A diurnal carbon engine explains 13C-enriched carbonates without increasing the global production of oxygen
Type
We present stable carbon isotope (δ13C) data from modern carbonate sediment that require a decoupling of the carbon cycles in the global ocean versus shallow carbonate shelves. This realization is important because, for the first 97% of Earth history, many inferences about global paleoclimate and seawater chemistry rely on interpretations of shallow carbonates. We use modern observations and a simple model to show how ordinary diurnal carbon cycling in shallow waters is sufficient to produce anomalously positive δ13C on shelves today, and in the geological record. Our results alleviate the need to interpret positive δ13C excursions in the geological record as global reorganizations of the carbon cycle and instead link δ13C to local and/or global paleoenvironmental and paleoecological controls.In the past 3 billion years, significant volumes of carbonate with high carbon-isotopic (δ13C) values accumulated on shallow continental shelves. These deposits frequently are interpreted as records of elevated global organic carbon burial. However, through the stoichiometry of primary production, organic carbon burial releases a proportional amount of O2, predicting unrealistic rises in atmospheric pO2 during the 1 to 100 million year-long positive δ13C excursions that punctuate the geological record. This carbon–oxygen paradox assumes that the δ13C of shallow water carbonates reflects the δ13C of global seawater-dissolved inorganic carbon (DIC). However, the δ13C of modern shallow-water carbonate sediment is higher than expected for calcite or aragonite precipitating from seawater.

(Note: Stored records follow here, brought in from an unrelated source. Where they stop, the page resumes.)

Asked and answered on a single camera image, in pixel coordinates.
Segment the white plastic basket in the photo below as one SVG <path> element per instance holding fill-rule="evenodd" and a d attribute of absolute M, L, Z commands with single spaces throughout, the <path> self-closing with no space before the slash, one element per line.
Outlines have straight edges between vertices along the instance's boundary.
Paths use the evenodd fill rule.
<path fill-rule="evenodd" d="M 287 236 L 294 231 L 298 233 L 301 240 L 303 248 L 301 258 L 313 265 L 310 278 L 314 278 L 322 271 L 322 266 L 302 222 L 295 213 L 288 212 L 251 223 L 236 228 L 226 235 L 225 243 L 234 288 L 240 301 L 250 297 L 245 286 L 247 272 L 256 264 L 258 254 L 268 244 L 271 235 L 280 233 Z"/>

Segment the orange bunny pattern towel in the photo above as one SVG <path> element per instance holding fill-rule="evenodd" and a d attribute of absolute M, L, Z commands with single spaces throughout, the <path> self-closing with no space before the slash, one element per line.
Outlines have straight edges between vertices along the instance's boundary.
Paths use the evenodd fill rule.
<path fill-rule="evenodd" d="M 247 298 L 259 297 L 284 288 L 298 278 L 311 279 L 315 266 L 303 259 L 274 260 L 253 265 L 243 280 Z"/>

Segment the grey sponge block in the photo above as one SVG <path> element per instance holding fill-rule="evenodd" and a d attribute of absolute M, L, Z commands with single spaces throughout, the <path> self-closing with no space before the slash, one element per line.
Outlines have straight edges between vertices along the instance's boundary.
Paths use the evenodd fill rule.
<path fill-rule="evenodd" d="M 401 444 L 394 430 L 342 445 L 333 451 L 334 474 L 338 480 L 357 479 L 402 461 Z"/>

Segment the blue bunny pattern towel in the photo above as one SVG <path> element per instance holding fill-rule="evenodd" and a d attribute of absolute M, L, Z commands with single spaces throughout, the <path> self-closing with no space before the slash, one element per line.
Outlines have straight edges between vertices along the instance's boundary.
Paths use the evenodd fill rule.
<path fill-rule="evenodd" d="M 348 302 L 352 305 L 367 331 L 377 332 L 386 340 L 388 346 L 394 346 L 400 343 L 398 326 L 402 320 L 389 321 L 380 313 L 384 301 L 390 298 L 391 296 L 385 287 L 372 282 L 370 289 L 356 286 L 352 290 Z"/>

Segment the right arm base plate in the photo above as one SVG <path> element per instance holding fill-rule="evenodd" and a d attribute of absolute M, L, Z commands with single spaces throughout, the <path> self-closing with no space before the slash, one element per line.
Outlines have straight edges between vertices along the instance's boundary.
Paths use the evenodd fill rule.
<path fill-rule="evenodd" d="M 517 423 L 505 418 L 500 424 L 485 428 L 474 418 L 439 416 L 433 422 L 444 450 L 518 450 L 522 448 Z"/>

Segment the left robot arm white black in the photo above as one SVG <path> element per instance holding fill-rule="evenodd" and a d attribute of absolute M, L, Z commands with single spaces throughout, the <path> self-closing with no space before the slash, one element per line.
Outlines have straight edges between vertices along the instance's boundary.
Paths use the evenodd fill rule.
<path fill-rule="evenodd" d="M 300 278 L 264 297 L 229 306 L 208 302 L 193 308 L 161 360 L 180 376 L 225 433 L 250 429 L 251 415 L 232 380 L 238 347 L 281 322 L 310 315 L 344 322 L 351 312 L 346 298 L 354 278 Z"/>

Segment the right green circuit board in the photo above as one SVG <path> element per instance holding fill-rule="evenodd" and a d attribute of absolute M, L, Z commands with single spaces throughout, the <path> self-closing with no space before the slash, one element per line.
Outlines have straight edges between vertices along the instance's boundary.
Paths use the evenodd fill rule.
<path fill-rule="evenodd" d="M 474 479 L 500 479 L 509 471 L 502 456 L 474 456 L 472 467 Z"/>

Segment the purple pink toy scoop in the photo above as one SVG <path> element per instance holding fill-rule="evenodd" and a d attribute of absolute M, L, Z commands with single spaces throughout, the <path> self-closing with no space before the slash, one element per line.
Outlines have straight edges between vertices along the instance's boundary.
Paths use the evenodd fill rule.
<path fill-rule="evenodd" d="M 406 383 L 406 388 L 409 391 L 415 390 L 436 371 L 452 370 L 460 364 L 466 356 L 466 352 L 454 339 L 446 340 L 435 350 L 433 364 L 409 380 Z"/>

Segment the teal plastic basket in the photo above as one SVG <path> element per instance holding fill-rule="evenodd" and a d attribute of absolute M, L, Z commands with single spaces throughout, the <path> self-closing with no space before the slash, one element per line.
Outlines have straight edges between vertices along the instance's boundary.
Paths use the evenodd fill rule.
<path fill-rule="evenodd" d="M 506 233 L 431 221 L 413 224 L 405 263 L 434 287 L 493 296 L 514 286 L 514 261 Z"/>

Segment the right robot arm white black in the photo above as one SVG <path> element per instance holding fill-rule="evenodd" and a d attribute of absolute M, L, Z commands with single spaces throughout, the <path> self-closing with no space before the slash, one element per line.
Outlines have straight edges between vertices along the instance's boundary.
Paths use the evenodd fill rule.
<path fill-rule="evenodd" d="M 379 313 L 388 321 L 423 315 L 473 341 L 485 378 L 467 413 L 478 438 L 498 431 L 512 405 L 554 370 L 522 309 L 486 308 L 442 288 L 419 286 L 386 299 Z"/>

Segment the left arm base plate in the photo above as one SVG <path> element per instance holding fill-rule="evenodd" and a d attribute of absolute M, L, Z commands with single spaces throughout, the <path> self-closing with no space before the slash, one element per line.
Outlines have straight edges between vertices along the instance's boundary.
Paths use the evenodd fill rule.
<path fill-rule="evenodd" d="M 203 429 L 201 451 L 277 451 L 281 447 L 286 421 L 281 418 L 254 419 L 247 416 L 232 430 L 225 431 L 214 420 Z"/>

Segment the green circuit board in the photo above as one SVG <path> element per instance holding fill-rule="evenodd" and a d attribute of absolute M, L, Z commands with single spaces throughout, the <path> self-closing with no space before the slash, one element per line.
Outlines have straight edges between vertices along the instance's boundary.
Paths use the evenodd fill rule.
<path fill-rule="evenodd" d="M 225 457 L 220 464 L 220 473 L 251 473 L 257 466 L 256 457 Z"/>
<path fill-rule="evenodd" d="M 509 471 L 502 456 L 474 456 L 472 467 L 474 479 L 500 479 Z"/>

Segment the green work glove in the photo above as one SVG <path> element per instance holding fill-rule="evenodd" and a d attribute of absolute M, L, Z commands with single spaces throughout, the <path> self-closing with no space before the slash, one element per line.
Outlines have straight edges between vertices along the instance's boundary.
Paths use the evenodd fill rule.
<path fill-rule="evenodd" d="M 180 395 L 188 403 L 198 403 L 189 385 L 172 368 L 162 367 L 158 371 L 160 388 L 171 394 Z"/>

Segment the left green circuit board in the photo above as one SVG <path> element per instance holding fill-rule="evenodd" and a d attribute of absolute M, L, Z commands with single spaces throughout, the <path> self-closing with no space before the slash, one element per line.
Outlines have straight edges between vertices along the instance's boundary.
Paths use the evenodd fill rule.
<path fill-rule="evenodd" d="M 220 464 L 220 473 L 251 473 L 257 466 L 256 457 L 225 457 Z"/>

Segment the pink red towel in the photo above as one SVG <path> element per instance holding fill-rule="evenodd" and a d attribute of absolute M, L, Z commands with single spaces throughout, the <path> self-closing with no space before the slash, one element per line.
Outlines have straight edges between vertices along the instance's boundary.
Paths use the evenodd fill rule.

We explain elevated δ13C in shallow carbonates with a diurnal carbon cycle engine, where daily transfer of carbon between organic and inorganic reservoirs forces coupled changes in carbonate saturation (ΩA) and δ13C of DIC. This engine maintains a carbon-cycle hysteresis that is most amplified in shallow, sluggishly mixed waters with high rates of photosynthesis, and provides a simple mechanism for the observed δ13C-decoupling between global seawater DIC and shallow carbonate, without burying organic matter or generating O2.